Astigmatism is also an important component of the refractive equation. Estimates of the incidence of significant, naturally occurring astigmatism vary widely from 7.5% to 75%1. It is thought that 3% to 15% of eyes may have 2 or more diopters (D) of astigmatism2. Many surgeons would agree that astigmatism of greater than 0.5 D will have visual consequences such as symptoms of ghosting and shadows and they now aim for both spherical and astigmatic outcomes of +/ - 0.5 D3.
Several methods have been developed to address and reduce preexisting astigmatism. While corneal relaxing incisions for astigmatic correction can be unpredictable and highly surgeon dependent, the opposite is true for toric IOLs. The refractive results associated with the use of toric IOLs are likely to be more predictable as it is independent of corneal wound healing. The implantation of an IOL is also less surgeon dependent. Other advantages associated with toric IOLs include the absence of need for any additional astigmatic correction procedure during cataract surgery, faster visual recovery as well as the reversibility of the procedure.

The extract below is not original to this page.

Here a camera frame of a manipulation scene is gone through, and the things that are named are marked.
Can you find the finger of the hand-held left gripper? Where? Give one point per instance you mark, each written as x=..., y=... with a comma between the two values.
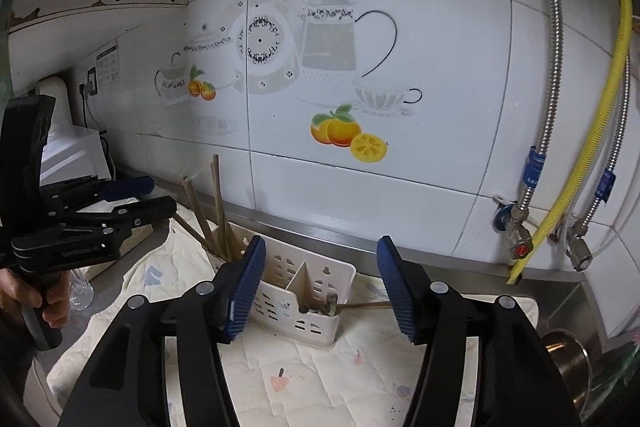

Studies have been carried out to evaluate the efficacy and rotational stability of the STAAR AA4203 TF/TL toric IOL since its FDA approval in November 1998. These trials have only been carried out on Caucasian eyes and have shown a significant reduction in the pre-existing refractive astigmatism, improvement of postoperative unaided visual acuity as well as excellent refractive as well as rotational stability (latter especially so with the TL model). Ruhswurm et al.6 reviewed 37 eyes with STAAR toric IOL over a mean duration of 20.3 months and found that 78.4% of eyes had residual refractive astigmatism within +/- 1.00 D and 48.6% within +/- 0.50D. 83.4% of these eyes achieved best-corrected visual acuity of 20/40 or better. Sun et al.7 demonstrated improved unaided visual outcome between eyes with toric (130 eyes; 86.4% with visual acuity 20/40 or better) and spherical IOL (51 eyes; 76% with visual acuity 20/40 or better). Similar results have also been obtained with the Alcon toric IOL. In Horn et al.9, the clinical trial results of 250 patients with Alcon toric IOL have been described, demonstrating good unaided visual acuity of 20/25 or better at the 6-month postoperative visit (66% of patients with unilateral toric implant and 97% with bilateral implants). 97% of these toric patients achieved spectacle freedom for distance vision, compared to 50% of control patients. It is well documented that the rotational stability of these toric IOL is crucial to the efficacy of astigmatic reduction. Theoretical calculations show that an estimated 1/3 of astigmatic correction is lost if the IOL is rotated by 10 degrees off axis, as well as potential worsening of preoperative astigmatism in the presence of more than 30 degrees of off-axis rotation. Toric IOL stability is dependent on multiple factors, one of which is the capsular bag size. Vass et al.11 showed a good correlation between axial length and capsular bag diameter (CBD), especially so in eyes with axial lengths of less than 25.0mm. On the other hand, highly myopic eyes are not shown to have a greater risk of having a larger CBD than those with normal axial lengths. A formula derived to calculate a predicted CBD (CBDp) showed that values greater than 10.3mm are likely to have existing larger CBD and hence benefit from implantation of longer toric IOL due to better centration.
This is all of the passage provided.